Global market outlook
Cruzat explains the global market in 2012 is similar to 2009-10 in terms of volume, which was a period of poor returns. However, this time around he thinks the industry is adapting much better.
“As we have been informing people about the situation in the market, with the kiwifruit report we release with volumes and the work we’ve been doing in our website, the exporters have been cautious and did not start harvests very early.
“By waiting a bit longer we could meet all the parameters of ripeness that help us to have a better fruit – this has meant that Europe was not put under as much pressure – the U.S. was more or less the same but there were still Italian volumes in the market.
“The only market that has been put under pressure is Asia, mainly China and Hong Kong – prices haven’t been good but they haven’t been as bad as they were in 2009-10. It’s a slow start with adjusted prices, but not bad.”

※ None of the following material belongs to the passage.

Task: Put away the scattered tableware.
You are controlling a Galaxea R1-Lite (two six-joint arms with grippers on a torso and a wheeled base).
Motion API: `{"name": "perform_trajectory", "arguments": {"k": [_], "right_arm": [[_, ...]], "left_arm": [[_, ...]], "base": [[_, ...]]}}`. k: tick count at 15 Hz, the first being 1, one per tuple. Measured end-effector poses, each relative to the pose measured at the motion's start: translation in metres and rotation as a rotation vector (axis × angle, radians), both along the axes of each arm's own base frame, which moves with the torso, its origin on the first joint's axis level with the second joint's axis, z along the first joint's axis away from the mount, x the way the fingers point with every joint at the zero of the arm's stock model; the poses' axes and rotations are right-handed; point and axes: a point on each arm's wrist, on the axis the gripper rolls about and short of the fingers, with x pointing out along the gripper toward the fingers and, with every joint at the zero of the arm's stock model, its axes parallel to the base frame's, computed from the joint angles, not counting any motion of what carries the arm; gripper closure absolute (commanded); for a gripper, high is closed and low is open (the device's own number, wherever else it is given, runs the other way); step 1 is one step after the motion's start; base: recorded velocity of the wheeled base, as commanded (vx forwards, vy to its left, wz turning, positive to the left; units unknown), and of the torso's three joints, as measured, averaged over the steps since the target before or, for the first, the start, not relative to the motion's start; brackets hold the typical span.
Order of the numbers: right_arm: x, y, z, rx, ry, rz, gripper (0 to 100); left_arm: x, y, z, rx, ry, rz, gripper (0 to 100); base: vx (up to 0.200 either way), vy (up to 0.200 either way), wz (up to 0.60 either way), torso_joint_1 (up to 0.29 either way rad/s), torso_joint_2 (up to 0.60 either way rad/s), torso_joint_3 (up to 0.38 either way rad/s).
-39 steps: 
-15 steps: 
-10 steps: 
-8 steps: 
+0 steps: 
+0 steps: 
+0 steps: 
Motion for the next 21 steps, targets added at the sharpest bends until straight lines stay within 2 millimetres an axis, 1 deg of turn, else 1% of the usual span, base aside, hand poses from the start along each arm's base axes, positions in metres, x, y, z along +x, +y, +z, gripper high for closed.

He says there is a lot more fruit in hold this year which implies a more prolonged market period for the season.
“This probably means we’ll be able to sell fruit later, and the quality this year is probably one of the best in terms of dry matter; this is partly due to management and partly to do with the weather.
“We have a minimum rule with brix, and each year the brix improves somewhat because of the pressure from the committee not to harvest early fruit.”
When asked about promotions, Cruzat says the committee has limited resources and has more important issues to focus on at the moment, like quality control and containing vine disease Psa.
“The kiwifruit committee is a union organization with very limited resources, and what we focus our efforts on is activities that will generate the biggest change for the industry.
“We are more concerned with tackling Psa than tackling the markets, as our own producers have the possibility to go to the market – we want to have a presence so this year we will physically be in international fairs and promotions will just be in the basic form that the Association of Exporters (ASOEX) puts together.
“Creating a concept of a delicious and pre-ripened product is not something that companies can do alone, but something we have to do as an industry.”
He says Chile has had the advantage to date of not having a very strong presence of the disease, while the industry also hasn’t used antibiotics as has been done in other kiwifruit-producing countries.
“Our spring is more benign than the New Zealand spring, so talking about the effect of Psa specifically, currently we have a climatic situation where the presence of Psa can’t be as aggressive.
“We have just seven pockets detected in a zone that is very enclosed geographically, and if you look at it you see that it has certain climatic issues that explain why it’s happened there.
“As we don’t have it, we haven’t applied antibiotics, it’s not necessary to apply antibiotics. I haven’t heard of any orchard using antibiotics; there have been tests of analysis, in laboratories and in fields to study what happens with antibiotics, but no one is applying it.”
He says Chile’s dry Mediterranean climate has a big part to play in why the disease hasn’t spread as it has in other countries. He says the bacteriosis tends to attack in times of relative humidity – which Chile doesn’t have much of – and plants with micro-wounds are more susceptible.
“Sometimes you have micro-wounds you don’t see, for example when a plant moves in the wind the wood is rigid but it creaks and you don’t realize that this produces micro-wounds; when you have these openings that is where the bacteriosis enters.
“In the case of Chile, we have had the luck of having very few frosts in recent times, so we have had very few conditions where the bacteria enter; additionally we are in a zone that is more or less healthy, we don’t have great pressure from the bacteria, and we are also in a zone where there is not the relative humidity or climatic conditions for the bacteria to develop.”